In the sparse but informative sleeve notes for that album, music journalist Ren Grevatt concluded that Holly had "left his own special legacy, a group of wonderfully exciting records which would have sustained appeal for years to come." That was a brave statement in an era when chart stardom seemed to come and go in months, not years. But even Grevatt probably wasn't thinking that many of those songs would feature regularly on radio stations worldwide fifty years on. What really kept the legend alive?
Holly was the first martyr of the rock era -- or the second if you count James Dean. Only the death of country star Hank Williams six years earlier had made a similar kind of similar impact in the wider music world, and Williams died from health problems created by his life style. Holly's death had more in common with that of movie star James Dean in 1955, but even that auto accident carried a sense of self-inflicted disaster, unlike Holly's. Tribute songs recorded by Eddie Cochran and others in the US and Mike Berry in Britain provided some clues to the sense of loss among fellow musicians and the record-buying public.
By 1962, a new generation of British rock bands were emerging, many having taken their cue from the electrifying impact of what they had seen in the Crickets' live and British television appearances during that 1958 tour. The Beatles included a version of Holly's Words of Love on their second album -- their very first, unreleased, recording having been a version of "That'll Be The Day". The Rolling Stones, meanwhile, had their second successful single with a reworking of a Crickets' b-side, Not Fade Away. Through the 1960s and well beyond, the Buddy Holly songbook was source material for generations of top acts, sometimes in faithful cover versions, other times with intriguing rearrangements.
The mid-1960s British invasion reminded some American audiences what Holly had done for rock n' roll. But interest across the pond stayed barely visible until the infectious rhythm and lyrics of Don McLean's 1971 hit started prompted new interest in the story behind the song. Although McLean didn't publish his own interpretation until several decades later, the opening narrative could only relate to the events of February 3, 1959, and to Holly in particular. The song generated interpretative articles in the press, and re-awakened interest in Holly's music and story.
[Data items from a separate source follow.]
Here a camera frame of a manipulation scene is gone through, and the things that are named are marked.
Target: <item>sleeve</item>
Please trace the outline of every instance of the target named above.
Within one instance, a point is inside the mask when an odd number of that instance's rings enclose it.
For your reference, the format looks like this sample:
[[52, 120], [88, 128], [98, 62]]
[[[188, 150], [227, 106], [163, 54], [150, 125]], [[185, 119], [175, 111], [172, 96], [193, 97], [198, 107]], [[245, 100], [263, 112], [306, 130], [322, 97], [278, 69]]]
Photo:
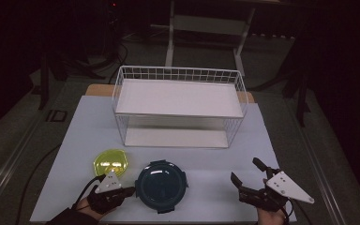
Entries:
[[67, 208], [46, 225], [98, 225], [93, 217]]

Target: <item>white wire rack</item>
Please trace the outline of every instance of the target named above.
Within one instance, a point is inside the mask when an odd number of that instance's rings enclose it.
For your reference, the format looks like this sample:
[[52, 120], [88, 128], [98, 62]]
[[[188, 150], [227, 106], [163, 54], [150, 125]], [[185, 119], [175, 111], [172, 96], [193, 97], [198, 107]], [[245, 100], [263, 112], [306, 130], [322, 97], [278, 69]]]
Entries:
[[[236, 104], [239, 104], [239, 111], [241, 116], [238, 117], [220, 117], [212, 115], [200, 115], [197, 118], [191, 118], [193, 116], [189, 115], [165, 115], [165, 114], [137, 114], [137, 113], [120, 113], [118, 111], [118, 103], [121, 100], [121, 94], [123, 94], [124, 82], [126, 81], [165, 81], [168, 82], [168, 85], [173, 83], [185, 82], [185, 83], [216, 83], [218, 85], [231, 86], [234, 89], [234, 93], [236, 93], [235, 98], [237, 98]], [[140, 95], [140, 99], [145, 101], [145, 95]], [[132, 145], [127, 144], [127, 135], [129, 134], [129, 128], [134, 125], [134, 122], [129, 123], [134, 117], [143, 117], [144, 119], [147, 117], [149, 122], [149, 127], [151, 127], [151, 121], [166, 121], [166, 126], [168, 125], [168, 121], [170, 118], [173, 118], [173, 127], [172, 129], [176, 129], [176, 126], [179, 125], [179, 119], [192, 119], [198, 120], [204, 123], [205, 121], [213, 121], [219, 120], [222, 126], [222, 132], [225, 133], [226, 144], [222, 146], [216, 147], [229, 147], [243, 121], [243, 118], [247, 114], [248, 110], [248, 95], [247, 90], [244, 86], [244, 82], [242, 79], [242, 74], [237, 70], [227, 70], [227, 69], [213, 69], [213, 68], [195, 68], [195, 67], [135, 67], [135, 66], [122, 66], [120, 67], [117, 79], [115, 83], [115, 87], [113, 89], [112, 94], [112, 109], [114, 112], [114, 116], [116, 119], [116, 123], [122, 138], [124, 145]], [[189, 147], [200, 147], [198, 144], [191, 143], [185, 146]], [[203, 147], [215, 147], [214, 145], [208, 146], [204, 145]]]

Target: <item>white triangular bracket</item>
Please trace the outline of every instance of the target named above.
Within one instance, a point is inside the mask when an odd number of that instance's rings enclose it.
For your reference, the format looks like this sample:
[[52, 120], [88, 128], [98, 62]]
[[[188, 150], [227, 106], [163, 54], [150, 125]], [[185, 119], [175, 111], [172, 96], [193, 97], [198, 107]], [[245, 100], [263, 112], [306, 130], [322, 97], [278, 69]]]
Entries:
[[311, 198], [303, 189], [301, 189], [285, 172], [277, 173], [273, 178], [269, 179], [266, 183], [271, 189], [278, 194], [296, 199], [305, 203], [314, 203]]
[[118, 180], [114, 171], [110, 171], [106, 177], [101, 181], [100, 185], [96, 188], [96, 194], [107, 192], [121, 188], [121, 183]]

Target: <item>white shelf board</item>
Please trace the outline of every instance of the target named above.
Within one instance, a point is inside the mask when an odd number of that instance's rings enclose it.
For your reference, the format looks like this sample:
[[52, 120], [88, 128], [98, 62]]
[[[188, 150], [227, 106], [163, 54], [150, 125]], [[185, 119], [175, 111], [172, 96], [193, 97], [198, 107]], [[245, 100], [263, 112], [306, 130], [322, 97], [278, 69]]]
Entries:
[[233, 84], [124, 79], [116, 114], [243, 118]]
[[130, 116], [126, 146], [229, 147], [223, 119]]

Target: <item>yellow bowl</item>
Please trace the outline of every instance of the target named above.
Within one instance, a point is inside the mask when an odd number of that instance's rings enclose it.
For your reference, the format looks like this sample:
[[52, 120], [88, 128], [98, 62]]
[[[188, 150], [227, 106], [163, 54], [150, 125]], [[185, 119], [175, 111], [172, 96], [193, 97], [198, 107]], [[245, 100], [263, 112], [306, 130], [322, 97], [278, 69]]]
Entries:
[[93, 165], [97, 176], [115, 171], [116, 176], [119, 177], [127, 169], [128, 161], [124, 150], [109, 149], [98, 155]]
The 1978 movie The Buddy Holly Story was originally planned for TV but became an Academy Award-winning triumph, even if some of its detail offended those close to the real story. Stars ranging from Bob Dylan to Bruce Springsteen spoke of their continuing respect for Holly's music, while Paul McCartney produced a memorable television tribute film. Buddy the Musical was launched in London in the 80s and is still to be found in several cities today.
The musical probably told the story more authentically than the earlier movie. Frustration with the movie was made clear in a song Sonny Curtis wrote immediately after its opening night in Lubbock in 1978. His lyrics for The Real Buddy Holly Story conclude:
"The levee isn't dry
And the music didn't die
Because Buddy Holly lives
Ev'ry time we play rock n' roll"
Fifty years on from 3 February 1959, radio and TV stations across the country and around the world are giving some of those classic tracks, and the few surviving monochrome tape clips, yet another airing. So perhaps Sonny Curtis is closer to the truth than Don McLean. Thanks to them both, and many others, for helping to keep the story and the music alive.